Geçenlerde masama postadan yeni bir dergi düştü. İsmi Şehir... Kayseri Büyükşehir Belediyesi’nin çıkardığı, tasarımı, kaliteli fotoğrafları ve zengin muhtevasıyla göz dolduran bir kültür-sanat dergisi... Başkan Mustafa Çelik, ilk sayıya “Başkan’dan” başlığı altında yazdığı çıkış yazısında, tarih ve kültürün ancak devamlılığı sağlandığı takdirde gelecek nesillere aktarılabileceğini, bu bakımdan Kayseri’nin sahip olduğu zengin tarihin ve kültürel birikimin kendilerine ağır bir sorumluluk yüklediğini belirttikten sonra, bu görevin savruk ve rasgele çalışmalarla değil, belli ilkeler doğrultusunda hareket ederek başarılabileceğini söylüyor.

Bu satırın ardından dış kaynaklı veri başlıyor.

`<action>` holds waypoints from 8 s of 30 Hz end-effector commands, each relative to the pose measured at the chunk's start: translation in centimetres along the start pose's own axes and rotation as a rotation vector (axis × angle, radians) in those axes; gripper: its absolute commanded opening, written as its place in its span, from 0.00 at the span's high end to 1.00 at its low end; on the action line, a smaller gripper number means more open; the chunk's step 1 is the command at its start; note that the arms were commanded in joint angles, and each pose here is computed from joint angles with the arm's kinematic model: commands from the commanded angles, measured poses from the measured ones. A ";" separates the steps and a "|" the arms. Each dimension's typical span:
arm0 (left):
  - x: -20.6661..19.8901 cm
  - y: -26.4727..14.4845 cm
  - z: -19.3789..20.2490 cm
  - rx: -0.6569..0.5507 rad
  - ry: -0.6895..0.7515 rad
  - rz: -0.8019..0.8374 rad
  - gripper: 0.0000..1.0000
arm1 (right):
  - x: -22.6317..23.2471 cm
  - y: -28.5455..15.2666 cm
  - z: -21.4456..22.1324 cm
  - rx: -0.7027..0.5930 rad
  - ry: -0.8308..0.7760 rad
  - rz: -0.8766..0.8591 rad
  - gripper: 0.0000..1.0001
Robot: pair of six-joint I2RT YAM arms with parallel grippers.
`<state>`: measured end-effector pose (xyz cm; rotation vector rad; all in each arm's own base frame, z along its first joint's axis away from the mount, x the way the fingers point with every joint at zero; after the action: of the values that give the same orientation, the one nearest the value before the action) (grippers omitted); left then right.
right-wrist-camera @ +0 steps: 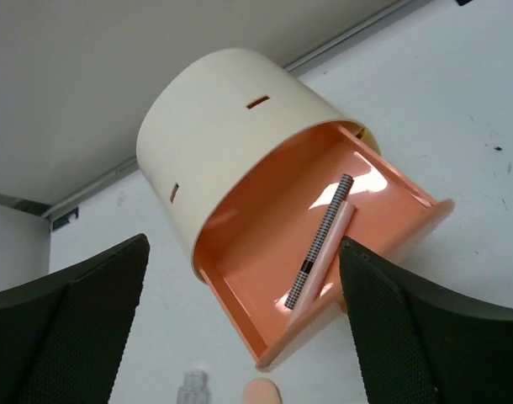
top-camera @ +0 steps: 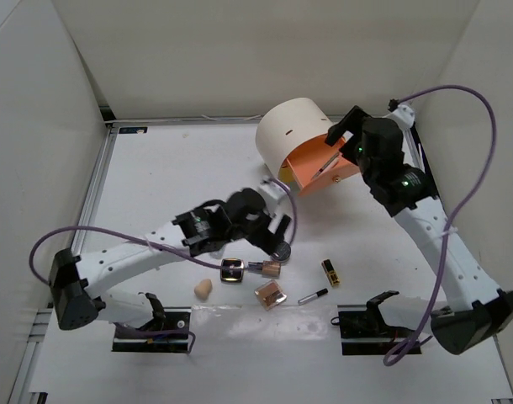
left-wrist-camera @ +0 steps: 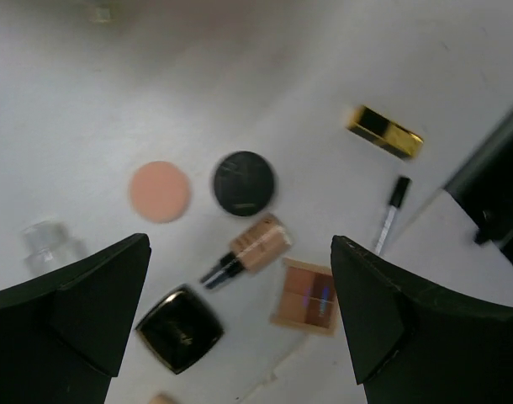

Mustafa Bey’e göre, birinci ilke, gelişme ve kalkınmanın kültürel mirasa sahip çıkarak gerçekleştirilmesidir. Bunun için kaynakları etkin ve verimli kullanmak, yaratıcı ve yenilikçi bir yaklaşımla yeni projelere imza atmak, insan odaklı ve hemşehrilerin memnuniyetini esas alan hizmetler sunmak, ekip ruhu ve takım çalışmasına önem vermek, halkın değerlerine saygılı olmak, kültür ve tabiat değerlerini korumak, şehirlilik şuuru ve hemşehrilik kültürüne katkıda bulunmak gibi ilkelere de şarttır.

Şehir dergisinin bu ilkelerden yola çıkarak yayın hayatına başladığını ifade eden Mustafa Bey, yazısını kapakta yer alan figürlü çini parçasının ilk defa gün yüzüne çıktığını hatırlatarak noktalıyor.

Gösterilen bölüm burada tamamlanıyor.